- [Directions for this task] The lines below, all of them, should be returned exactly as they appear.

- [Given material]
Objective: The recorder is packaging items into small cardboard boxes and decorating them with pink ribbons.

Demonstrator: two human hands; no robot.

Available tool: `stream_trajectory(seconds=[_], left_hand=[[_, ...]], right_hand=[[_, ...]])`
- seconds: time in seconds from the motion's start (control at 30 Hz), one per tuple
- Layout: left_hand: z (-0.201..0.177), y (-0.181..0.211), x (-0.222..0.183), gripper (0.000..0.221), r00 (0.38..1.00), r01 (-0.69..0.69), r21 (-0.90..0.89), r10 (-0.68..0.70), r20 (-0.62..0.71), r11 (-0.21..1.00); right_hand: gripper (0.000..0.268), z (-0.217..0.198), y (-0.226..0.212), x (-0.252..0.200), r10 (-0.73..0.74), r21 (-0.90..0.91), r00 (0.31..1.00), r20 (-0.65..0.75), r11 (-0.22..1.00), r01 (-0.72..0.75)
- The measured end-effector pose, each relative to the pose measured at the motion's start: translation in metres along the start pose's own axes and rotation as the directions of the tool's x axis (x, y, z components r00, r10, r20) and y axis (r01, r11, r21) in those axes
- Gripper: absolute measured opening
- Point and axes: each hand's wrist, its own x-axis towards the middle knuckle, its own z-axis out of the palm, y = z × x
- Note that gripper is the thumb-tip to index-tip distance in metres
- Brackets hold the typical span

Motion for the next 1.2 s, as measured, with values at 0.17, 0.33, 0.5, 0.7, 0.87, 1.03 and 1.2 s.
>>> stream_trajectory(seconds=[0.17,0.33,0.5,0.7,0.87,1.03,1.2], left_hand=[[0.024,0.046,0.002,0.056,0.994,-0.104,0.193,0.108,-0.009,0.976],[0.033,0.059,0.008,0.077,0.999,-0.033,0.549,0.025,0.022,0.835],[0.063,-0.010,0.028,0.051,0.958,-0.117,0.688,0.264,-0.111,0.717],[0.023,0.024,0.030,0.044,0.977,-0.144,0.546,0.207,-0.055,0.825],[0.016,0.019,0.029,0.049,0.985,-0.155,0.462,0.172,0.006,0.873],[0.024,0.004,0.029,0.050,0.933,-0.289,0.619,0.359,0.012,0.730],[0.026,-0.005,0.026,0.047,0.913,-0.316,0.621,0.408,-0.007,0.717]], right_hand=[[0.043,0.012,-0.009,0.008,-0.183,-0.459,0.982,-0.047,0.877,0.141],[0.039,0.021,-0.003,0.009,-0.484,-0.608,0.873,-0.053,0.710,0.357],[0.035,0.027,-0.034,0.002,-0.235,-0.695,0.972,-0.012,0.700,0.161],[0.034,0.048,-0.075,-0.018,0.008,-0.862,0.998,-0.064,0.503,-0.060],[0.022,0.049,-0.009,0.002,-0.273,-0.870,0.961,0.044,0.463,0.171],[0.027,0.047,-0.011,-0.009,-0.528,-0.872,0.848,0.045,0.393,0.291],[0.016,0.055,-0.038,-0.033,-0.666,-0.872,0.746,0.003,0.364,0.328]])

- [Written solution]
Objective: The recorder is packaging items into small cardboard boxes and decorating them with pink ribbons.

Demonstrator: two human hands; no robot.

Available tool: `stream_trajectory(seconds=[_], left_hand=[[_, ...]], right_hand=[[_, ...]])`
- seconds: time in seconds from the motion's start (control at 30 Hz), one per tuple
- Layout: left_hand: z (-0.201..0.177), y (-0.181..0.211), x (-0.222..0.183), gripper (0.000..0.221), r00 (0.38..1.00), r01 (-0.69..0.69), r21 (-0.90..0.89), r10 (-0.68..0.70), r20 (-0.62..0.71), r11 (-0.21..1.00); right_hand: gripper (0.000..0.268), z (-0.217..0.198), y (-0.226..0.212), x (-0.252..0.200), r10 (-0.73..0.74), r21 (-0.90..0.91), r00 (0.31..1.00), r20 (-0.65..0.75), r11 (-0.22..1.00), r01 (-0.72..0.75)
- The measured end-effector pose, each relative to the pose measured at the motion's start: translation in metres along the start pose's own axes and rotation as the directions of the tool's x axis (x, y, z components r00, r10, r20) and y axis (r01, r11, r21) in those axes
- Gripper: absolute measured opening
- Point and axes: each hand's wrist, its own x-axis towards the middle knuckle, its own z-axis out of the palm, y = z × x
- Note that gripper is the thumb-tip to index-tip distance in metres
- Brackets hold the typical span

Motion for the next 1.2 s, as measured, with values at 0.17, 0.33, 0.5, 0.7, 0.87, 1.03 and 1.2 s.
>>> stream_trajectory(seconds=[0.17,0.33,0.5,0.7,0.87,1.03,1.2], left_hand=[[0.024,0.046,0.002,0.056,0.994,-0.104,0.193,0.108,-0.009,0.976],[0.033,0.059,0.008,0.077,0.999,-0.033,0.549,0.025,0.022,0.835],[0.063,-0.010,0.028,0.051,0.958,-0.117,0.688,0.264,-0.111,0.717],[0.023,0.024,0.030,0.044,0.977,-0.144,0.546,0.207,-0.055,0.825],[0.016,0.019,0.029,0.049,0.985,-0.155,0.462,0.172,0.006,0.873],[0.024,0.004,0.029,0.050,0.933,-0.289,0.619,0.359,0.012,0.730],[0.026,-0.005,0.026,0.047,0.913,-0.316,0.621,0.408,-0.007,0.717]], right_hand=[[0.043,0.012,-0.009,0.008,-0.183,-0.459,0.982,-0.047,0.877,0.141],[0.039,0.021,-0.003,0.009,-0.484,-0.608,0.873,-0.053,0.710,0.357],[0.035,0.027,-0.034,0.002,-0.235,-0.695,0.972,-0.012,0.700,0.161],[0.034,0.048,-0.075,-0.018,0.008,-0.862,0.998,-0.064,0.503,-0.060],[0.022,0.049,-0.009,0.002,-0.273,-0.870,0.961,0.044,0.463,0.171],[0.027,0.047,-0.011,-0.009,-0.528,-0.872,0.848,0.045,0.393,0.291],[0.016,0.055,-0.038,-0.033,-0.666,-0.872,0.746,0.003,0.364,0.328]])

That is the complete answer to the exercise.